• WORK INSTRUCTION: Repeat the listing that follows character for character, omitting images.

----------------------------------------

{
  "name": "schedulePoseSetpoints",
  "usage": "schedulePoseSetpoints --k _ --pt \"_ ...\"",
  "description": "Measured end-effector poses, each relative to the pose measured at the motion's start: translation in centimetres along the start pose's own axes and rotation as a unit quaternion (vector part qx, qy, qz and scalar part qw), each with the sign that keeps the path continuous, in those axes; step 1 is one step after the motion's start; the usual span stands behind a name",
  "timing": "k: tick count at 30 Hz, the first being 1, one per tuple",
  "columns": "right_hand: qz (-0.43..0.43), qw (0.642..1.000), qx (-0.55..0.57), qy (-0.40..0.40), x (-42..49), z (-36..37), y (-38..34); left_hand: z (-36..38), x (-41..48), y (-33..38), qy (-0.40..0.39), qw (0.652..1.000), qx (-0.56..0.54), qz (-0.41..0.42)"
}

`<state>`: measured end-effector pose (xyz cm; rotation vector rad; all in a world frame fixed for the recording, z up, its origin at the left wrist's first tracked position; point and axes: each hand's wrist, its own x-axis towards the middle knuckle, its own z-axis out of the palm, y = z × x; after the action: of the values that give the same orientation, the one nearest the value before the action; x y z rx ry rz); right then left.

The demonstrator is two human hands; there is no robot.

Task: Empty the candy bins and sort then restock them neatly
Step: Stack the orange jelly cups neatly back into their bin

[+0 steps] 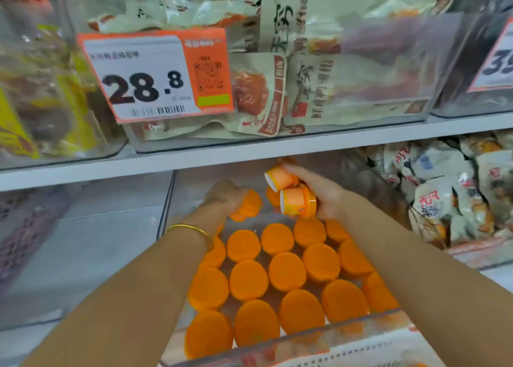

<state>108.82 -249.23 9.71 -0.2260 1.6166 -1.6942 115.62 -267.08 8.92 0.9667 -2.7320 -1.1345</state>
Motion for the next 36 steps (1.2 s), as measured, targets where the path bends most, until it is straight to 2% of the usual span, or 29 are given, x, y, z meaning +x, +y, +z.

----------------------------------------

• WRITTEN ANSWER:
{
  "name": "schedulePoseSetpoints",
  "usage": "schedulePoseSetpoints --k _ --pt \"_ ...\"",
  "description": "Measured end-effector poses, each relative to the pose measured at the motion's start: translation in centimetres along the start pose's own axes and rotation as a unit quaternion (vector part qx, qy, qz and scalar part qw), each with the sign that keeps the path continuous, in those axes; step 1 is one step after the motion's start; the usual span stands behind a name",
  "timing": "k: tick count at 30 Hz, the first being 1, one per tuple",
  "columns": "right_hand: qz (-0.43..0.43), qw (0.642..1.000), qx (-0.55..0.57), qy (-0.40..0.40), x (-42..49), z (-36..37), y (-38..34); left_hand: z (-36..38), x (-41..48), y (-33..38), qy (-0.40..0.39), qw (0.652..1.000), qx (-0.56..0.54), qz (-0.41..0.42)"
}

`<state>`: measured end-effector pose (xyz cm; rotation vector rad; all in a world frame fixed for the recording, z up, its origin at the left wrist's first tracked position; point and axes: each hand's wrist, its own x-axis towards the middle knuckle, its own z-axis out of the palm, y = z × x; after the action: of the values that give the same orientation, the one nearest the value before the action; x y z rx ry rz); right then left.

The demonstrator is two human hands; there is no robot.

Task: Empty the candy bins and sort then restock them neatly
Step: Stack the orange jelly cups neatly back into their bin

[+0 steps] 

<state>108.82 -249.23 9.71 -0.2260 1.6166 -1.6942 115.62 -267.08 8.92 0.9667 -2.7320 -1.1345</state>
Motion for the next 36 steps (1.2 s), as measured, targets where the path bends most, until it is straight to 2% of the usual span, or 29 are given, x, y, z meaning +x, +y, +z.

This completes the exercise.